Required action:
Write out again, exactly, the lines below starting at the one with "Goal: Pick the" and ending at the one with "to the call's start".

Records for this exercise:
○ ○ ○ ○ ○

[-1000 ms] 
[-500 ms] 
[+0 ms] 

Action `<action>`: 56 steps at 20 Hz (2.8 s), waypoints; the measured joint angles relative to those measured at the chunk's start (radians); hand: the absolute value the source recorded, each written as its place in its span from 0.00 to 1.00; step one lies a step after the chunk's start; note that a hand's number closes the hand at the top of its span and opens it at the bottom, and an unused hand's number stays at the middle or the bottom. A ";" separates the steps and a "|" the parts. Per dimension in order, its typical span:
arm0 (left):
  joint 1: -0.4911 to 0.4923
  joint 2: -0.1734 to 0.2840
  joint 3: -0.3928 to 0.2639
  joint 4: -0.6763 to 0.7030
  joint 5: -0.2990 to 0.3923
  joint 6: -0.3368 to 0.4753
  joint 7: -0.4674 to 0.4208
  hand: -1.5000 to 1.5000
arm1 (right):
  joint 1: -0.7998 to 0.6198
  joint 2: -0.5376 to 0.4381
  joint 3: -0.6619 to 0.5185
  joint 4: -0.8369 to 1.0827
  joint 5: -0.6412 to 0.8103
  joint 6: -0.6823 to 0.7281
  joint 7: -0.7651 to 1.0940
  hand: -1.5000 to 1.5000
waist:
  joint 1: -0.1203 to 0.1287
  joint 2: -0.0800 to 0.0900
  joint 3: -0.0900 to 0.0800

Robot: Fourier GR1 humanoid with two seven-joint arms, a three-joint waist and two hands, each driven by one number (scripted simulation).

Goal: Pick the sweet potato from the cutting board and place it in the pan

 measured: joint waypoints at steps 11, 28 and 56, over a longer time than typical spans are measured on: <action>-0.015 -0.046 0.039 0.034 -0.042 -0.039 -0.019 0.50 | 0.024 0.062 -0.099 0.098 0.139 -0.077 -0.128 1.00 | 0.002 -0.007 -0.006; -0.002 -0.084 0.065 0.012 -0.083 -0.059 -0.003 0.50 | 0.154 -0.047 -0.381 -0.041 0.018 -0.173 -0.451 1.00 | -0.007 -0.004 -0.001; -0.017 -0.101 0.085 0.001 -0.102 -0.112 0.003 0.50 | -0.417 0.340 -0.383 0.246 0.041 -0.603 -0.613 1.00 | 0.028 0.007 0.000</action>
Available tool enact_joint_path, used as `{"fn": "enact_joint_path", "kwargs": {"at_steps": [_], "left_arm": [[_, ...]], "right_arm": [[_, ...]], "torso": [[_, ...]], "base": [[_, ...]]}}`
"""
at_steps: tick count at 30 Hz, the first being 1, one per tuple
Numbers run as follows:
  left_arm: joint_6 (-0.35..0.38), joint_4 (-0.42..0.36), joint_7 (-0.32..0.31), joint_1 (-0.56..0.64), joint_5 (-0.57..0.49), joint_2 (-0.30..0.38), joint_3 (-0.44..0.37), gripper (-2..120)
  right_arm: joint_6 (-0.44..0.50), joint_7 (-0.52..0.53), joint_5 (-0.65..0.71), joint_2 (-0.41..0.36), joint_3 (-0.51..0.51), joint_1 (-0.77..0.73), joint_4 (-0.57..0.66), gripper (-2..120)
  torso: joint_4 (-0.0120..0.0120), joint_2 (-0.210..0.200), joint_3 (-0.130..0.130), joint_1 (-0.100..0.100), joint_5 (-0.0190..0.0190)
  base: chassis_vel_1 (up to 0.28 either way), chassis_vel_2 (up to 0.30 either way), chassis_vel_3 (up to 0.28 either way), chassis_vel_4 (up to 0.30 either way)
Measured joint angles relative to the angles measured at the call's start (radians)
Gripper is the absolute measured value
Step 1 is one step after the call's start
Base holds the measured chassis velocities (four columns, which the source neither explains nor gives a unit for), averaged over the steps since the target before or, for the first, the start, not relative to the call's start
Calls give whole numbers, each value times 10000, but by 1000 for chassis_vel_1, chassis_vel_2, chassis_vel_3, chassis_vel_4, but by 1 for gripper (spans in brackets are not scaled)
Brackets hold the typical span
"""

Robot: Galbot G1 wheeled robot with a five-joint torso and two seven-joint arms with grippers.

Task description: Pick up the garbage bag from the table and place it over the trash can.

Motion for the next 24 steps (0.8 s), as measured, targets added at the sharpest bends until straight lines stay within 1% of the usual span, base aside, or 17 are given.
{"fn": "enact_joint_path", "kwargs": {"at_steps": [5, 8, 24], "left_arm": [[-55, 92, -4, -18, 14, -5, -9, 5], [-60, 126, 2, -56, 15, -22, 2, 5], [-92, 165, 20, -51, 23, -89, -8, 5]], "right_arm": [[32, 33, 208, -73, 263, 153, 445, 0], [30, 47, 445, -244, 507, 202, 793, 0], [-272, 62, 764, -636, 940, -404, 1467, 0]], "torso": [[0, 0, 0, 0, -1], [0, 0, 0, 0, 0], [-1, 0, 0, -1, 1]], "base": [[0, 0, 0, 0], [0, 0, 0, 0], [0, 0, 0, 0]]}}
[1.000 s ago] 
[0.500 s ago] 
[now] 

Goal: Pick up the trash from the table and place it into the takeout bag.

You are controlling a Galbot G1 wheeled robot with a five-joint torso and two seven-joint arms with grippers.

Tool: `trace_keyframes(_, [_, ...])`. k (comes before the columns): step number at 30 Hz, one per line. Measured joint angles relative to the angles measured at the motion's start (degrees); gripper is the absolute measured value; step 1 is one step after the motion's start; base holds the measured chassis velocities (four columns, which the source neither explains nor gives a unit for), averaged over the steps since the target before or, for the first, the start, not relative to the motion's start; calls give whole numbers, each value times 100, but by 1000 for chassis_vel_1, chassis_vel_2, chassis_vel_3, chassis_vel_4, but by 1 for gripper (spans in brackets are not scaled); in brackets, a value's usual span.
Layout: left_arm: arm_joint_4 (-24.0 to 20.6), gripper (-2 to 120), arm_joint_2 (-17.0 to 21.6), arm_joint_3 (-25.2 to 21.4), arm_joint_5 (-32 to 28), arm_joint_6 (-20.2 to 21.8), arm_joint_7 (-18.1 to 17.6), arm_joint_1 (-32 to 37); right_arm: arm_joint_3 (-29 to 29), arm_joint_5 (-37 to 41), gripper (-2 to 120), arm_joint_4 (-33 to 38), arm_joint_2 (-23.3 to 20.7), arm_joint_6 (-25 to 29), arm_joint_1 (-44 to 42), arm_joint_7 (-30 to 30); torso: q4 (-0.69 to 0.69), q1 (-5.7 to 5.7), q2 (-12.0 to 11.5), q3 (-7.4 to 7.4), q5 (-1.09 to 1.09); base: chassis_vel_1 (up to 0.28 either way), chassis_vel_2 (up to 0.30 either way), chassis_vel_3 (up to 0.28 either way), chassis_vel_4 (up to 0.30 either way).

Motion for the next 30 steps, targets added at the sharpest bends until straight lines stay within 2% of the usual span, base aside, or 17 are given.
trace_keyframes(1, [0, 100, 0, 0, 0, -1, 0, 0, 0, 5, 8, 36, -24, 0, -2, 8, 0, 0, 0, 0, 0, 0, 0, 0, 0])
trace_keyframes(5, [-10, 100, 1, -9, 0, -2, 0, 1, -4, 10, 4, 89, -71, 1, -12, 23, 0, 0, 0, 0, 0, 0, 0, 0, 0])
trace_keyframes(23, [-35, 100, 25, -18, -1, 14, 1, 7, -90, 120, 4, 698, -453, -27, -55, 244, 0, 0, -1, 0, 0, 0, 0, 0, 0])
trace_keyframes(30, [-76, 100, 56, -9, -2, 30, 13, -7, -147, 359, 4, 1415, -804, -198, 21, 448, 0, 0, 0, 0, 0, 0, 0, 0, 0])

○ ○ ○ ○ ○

Answer space:
Goal: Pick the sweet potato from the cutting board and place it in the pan

 measured: joint waypoints at steps 11, 28 and 56, over a longer time than typical spans are measured on: <action>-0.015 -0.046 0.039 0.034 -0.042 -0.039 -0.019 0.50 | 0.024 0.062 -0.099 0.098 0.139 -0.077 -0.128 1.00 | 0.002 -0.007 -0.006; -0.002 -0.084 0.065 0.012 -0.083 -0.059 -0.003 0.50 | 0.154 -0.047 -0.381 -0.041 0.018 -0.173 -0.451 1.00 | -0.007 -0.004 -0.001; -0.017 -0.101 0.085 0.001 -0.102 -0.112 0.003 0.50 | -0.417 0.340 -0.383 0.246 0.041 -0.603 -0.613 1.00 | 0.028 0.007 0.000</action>
Available tool enact_joint_path, used as `{"fn": "enact_joint_path", "kwargs": {"at_steps": [_], "left_arm": [[_, ...]], "right_arm": [[_, ...]], "torso": [[_, ...]], "base": [[_, ...]]}}`
"""
at_steps: tick count at 30 Hz, the first being 1, one per tuple
Numbers run as follows:
  left_arm: joint_6 (-0.35..0.38), joint_4 (-0.42..0.36), joint_7 (-0.32..0.31), joint_1 (-0.56..0.64), joint_5 (-0.57..0.49), joint_2 (-0.30..0.38), joint_3 (-0.44..0.37), gripper (-2..120)
  right_arm: joint_6 (-0.44..0.50), joint_7 (-0.52..0.53), joint_5 (-0.65..0.71), joint_2 (-0.41..0.36), joint_3 (-0.51..0.51), joint_1 (-0.77..0.73), joint_4 (-0.57..0.66), gripper (-2..120)
  torso: joint_4 (-0.0120..0.0120), joint_2 (-0.210..0.200), joint_3 (-0.130..0.130), joint_1 (-0.100..0.100), joint_5 (-0.0190..0.0190)
  base: chassis_vel_1 (up to 0.28 either way), chassis_vel_2 (up to 0.30 either way), chassis_vel_3 (up to 0.28 either way), chassis_vel_4 (up to 0.30 either way)
Measured joint angles relative to the angles measured at the call's start (radians)
Gripper is the absolute measured value
Step 1 is one step after the call's start
Base holds the measured chassis velocities (four columns, which the source neither explains nor gives a unit for), averaged over the steps since the target before or, for the first, the start, not relative to the call's start

This output is complete, and the exercise is done.